Write out the whole listing exactly as it is written below.
━━━━━━━━━━━━━━━━━━━━
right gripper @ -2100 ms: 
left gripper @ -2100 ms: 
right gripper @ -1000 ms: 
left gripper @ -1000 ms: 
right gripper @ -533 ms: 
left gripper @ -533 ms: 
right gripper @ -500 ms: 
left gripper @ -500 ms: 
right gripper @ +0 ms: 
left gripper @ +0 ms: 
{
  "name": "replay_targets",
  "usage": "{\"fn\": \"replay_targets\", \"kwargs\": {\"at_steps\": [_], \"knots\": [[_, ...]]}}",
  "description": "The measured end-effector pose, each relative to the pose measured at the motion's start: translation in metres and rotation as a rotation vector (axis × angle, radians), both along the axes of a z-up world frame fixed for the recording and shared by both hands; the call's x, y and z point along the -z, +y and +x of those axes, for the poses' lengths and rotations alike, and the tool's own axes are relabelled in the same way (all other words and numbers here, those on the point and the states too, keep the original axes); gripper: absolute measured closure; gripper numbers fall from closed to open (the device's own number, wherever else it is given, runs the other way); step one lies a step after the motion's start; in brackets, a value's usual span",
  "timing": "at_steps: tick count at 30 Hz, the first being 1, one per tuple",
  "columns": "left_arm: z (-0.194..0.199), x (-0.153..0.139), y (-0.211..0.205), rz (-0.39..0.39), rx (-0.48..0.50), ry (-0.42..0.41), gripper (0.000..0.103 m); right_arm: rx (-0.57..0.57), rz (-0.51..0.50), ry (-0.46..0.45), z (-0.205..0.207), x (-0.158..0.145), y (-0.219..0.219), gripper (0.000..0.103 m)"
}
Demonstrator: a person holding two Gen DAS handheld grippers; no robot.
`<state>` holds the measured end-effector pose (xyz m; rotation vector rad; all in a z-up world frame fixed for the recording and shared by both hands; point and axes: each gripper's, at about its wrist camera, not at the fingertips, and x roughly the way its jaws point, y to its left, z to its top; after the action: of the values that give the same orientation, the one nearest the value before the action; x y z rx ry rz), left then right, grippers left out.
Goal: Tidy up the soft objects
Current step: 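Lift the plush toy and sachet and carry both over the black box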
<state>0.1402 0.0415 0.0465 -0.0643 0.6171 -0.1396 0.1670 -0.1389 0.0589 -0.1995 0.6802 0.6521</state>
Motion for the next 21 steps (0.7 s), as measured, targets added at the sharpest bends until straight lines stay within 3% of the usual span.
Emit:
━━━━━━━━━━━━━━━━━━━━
• _Task response_:
right gripper @ -2100 ms: 
left gripper @ -2100 ms: 
right gripper @ -1000 ms: 
left gripper @ -1000 ms: 
right gripper @ -533 ms: 
left gripper @ -533 ms: 
right gripper @ -500 ms: 
left gripper @ -500 ms: 
right gripper @ +0 ms: 
left gripper @ +0 ms: 
{
  "name": "replay_targets",
  "usage": "{\"fn\": \"replay_targets\", \"kwargs\": {\"at_steps\": [_], \"knots\": [[_, ...]]}}",
  "description": "The measured end-effector pose, each relative to the pose measured at the motion's start: translation in metres and rotation as a rotation vector (axis × angle, radians), both along the axes of a z-up world frame fixed for the recording and shared by both hands; the call's x, y and z point along the -z, +y and +x of those axes, for the poses' lengths and rotations alike, and the tool's own axes are relabelled in the same way (all other words and numbers here, those on the point and the states too, keep the original axes); gripper: absolute measured closure; gripper numbers fall from closed to open (the device's own number, wherever else it is given, runs the other way); step one lies a step after the motion's start; in brackets, a value's usual span",
  "timing": "at_steps: tick count at 30 Hz, the first being 1, one per tuple",
  "columns": "left_arm: z (-0.194..0.199), x (-0.153..0.139), y (-0.211..0.205), rz (-0.39..0.39), rx (-0.48..0.50), ry (-0.42..0.41), gripper (0.000..0.103 m); right_arm: rx (-0.57..0.57), rz (-0.51..0.50), ry (-0.46..0.45), z (-0.205..0.207), x (-0.158..0.145), y (-0.219..0.219), gripper (0.000..0.103 m)"
}
Demonstrator: a person holding two Gen DAS handheld grippers; no robot.
`<state>` holds the measured end-effector pose (xyz m; rotation vector rad; all in a z-up world frame fixed for the recording and shared by both hands; point and axes: each gripper's, at about its wrist camera, not at the fingertips, and x roughly the way its jaws point, y to its left, z to its top; after the action: of the values that give the same orientation, the one nearest the value before the action; x y z rx ry rz), left then right, grippers left out.
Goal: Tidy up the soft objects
Current step: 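Lift the plush toy and sachet and carry both over the black box
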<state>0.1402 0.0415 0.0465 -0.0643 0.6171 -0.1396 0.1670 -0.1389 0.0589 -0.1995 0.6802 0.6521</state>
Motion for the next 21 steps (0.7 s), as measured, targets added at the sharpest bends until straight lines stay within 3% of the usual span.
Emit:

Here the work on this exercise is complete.